Exercise goal> Word for word, repeat the data; no picture should appear in the result.

***** Information supplied

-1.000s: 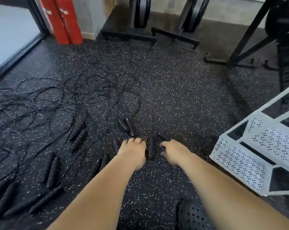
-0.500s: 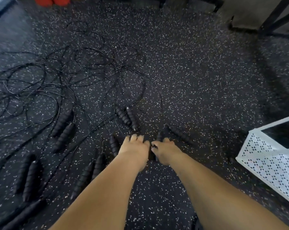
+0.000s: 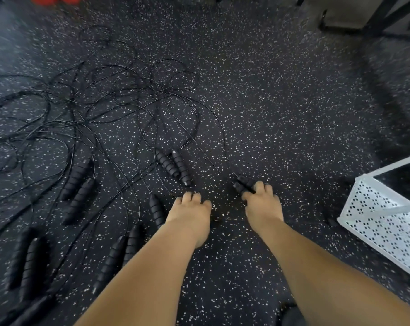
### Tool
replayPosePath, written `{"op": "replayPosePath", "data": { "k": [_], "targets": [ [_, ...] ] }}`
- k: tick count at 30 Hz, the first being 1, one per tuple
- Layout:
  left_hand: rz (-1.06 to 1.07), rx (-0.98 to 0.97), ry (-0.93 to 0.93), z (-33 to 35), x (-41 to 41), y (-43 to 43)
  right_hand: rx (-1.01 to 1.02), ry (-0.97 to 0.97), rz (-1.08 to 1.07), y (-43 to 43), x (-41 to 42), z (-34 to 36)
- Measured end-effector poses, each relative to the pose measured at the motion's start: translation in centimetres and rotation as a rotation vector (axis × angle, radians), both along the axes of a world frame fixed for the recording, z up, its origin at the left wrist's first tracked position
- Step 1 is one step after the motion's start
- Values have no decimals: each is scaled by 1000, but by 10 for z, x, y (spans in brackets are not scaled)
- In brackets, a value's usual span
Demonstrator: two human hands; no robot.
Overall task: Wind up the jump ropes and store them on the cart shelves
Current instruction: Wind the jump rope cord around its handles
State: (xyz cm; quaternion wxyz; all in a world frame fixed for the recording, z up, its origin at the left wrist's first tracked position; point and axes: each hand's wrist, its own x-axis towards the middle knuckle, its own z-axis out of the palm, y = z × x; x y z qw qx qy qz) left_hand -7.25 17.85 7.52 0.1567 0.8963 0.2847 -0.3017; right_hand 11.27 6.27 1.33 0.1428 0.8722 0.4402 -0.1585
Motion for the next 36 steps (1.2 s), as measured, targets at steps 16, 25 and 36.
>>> {"op": "replayPosePath", "data": {
  "k": [16, 25, 36],
  "targets": [
    [-25, -4, 32, -2, 1, 0, -69, 156, -296, -11, 11, -19],
    [79, -99, -39, 22, 8, -2, 81, 333, -448, -3, -11, 17],
    [311, -74, -418, 174, 5, -15, 515, 495, -532, -10, -23, 230]
  ]
}}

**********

Your response>
-1.000s: 
-0.500s: 
+0.000s: 
### Tool
replayPosePath, written `{"op": "replayPosePath", "data": { "k": [_], "targets": [ [_, ...] ] }}`
- k: tick count at 30 Hz, the first being 1, one per tuple
- Layout:
  left_hand: rz (-1.06 to 1.07), rx (-0.98 to 0.97), ry (-0.93 to 0.93), z (-33 to 35), x (-41 to 41), y (-43 to 43)
  right_hand: rx (-1.01 to 1.02), ry (-0.97 to 0.97), rz (-1.08 to 1.07), y (-43 to 43), x (-41 to 42), z (-34 to 36)
- Measured end-effector poses, each relative to the pose measured at the motion's start: translation in centimetres and rotation as a rotation vector (axis × angle, radians), both along the axes of a world frame fixed for the recording, z up, its origin at the left wrist's first tracked position
- Step 1 is one step after the motion's start
- Values have no decimals: each is scaled by 1000, but by 10 for z, x, y (spans in brackets are not scaled)
- In brackets, a value's usual span
Demonstrator: two human hands; no robot.
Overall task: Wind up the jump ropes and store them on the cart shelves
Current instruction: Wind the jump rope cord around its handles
State: (xyz cm; quaternion wxyz; all in a world frame fixed for the recording, z up, its origin at the left wrist's first tracked position; point and axes: each hand's wrist, its own x-axis towards the middle knuckle, its own z-axis out of the palm, y = z × x; x y z qw qx qy qz) left_hand -7.25 17.85 7.52 0.1567 0.8963 0.2847 -0.3017; right_hand 11.27 6.27 1.33 0.1428 0.8722 0.4402 -0.1585
Motion for the next 36 steps (1.2 s), as measured, targets at steps 16, 25 and 36.
>>> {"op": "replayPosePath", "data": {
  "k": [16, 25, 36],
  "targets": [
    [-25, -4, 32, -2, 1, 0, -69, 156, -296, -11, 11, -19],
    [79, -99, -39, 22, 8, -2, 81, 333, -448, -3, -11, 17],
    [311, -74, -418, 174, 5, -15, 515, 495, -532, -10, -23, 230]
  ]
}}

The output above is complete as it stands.